The toolbox directly supports popular detection frameworks, *e.g.* Faster RCNN, Mask RCNN, RetinaNet, etc.
- **Efficient**
All basic bbox and mask operations run on GPUs now.
The training speed is about 5% ~ 20% faster than Detectron for different models.
- **State of the art**
This was the codebase of the *MMDet* team, who won the [COCO Detection 2018 challenge](http://cocodataset.org/#detection-leaderboard).
This was the codebase of the *MMDet* team, who won the [COCO Detection 2018 challenge](http://cocodataset.org/#detection-leaderboard).

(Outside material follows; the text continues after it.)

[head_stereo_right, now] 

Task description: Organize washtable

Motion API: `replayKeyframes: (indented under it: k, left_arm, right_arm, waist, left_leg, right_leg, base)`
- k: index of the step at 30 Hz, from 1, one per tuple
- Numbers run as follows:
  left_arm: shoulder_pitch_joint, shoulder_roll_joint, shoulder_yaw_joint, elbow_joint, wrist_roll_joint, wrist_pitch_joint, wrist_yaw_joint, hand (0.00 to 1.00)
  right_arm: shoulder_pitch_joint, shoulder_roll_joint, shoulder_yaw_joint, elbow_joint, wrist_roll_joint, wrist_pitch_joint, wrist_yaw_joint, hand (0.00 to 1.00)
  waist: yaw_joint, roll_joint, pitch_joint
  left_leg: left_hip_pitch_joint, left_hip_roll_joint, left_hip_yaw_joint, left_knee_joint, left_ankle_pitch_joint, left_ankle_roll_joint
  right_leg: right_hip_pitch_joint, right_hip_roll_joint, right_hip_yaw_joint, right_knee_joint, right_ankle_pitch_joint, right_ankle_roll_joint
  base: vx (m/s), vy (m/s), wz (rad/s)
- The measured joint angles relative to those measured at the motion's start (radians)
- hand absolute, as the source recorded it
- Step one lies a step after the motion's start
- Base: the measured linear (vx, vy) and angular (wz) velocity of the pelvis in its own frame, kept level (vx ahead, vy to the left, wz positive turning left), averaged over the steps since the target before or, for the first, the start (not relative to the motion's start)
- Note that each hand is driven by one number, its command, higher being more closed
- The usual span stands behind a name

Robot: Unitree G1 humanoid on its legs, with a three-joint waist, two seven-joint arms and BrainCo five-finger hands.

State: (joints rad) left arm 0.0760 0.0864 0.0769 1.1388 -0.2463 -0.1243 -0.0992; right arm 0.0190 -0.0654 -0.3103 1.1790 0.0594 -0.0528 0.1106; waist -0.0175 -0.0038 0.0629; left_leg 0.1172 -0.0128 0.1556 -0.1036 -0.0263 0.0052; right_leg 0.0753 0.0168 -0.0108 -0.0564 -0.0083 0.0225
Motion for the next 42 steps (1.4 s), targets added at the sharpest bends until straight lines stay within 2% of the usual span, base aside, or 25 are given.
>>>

Apart from mmdetection, we also released a library [mmcv](https://github.com/open-mmlab/mmcv) for computer vision research,
which is heavily depended on by this toolbox.
## License
This project is released under the [GPLv3 license](LICENSE).
## Benchmark and model zoo
We provide our baseline results and the comparision with Detectron, the most
popular detection projects. Results and models are available in the [Model zoo](MODEL_ZOO.md).
## Installation
### Requirements
- Linux (tested on Ubuntu 16.04 and CentOS 7.2)
- Python 3.4+
- PyTorch 0.4.1 and torchvision
- Cython
- [mmcv](https://github.com/open-mmlab/mmcv)
### Install mmdetection
a. Install PyTorch 0.4.1 and torchvision following the [official instructions](https://pytorch.org/).
b. Clone the mmdetection repository.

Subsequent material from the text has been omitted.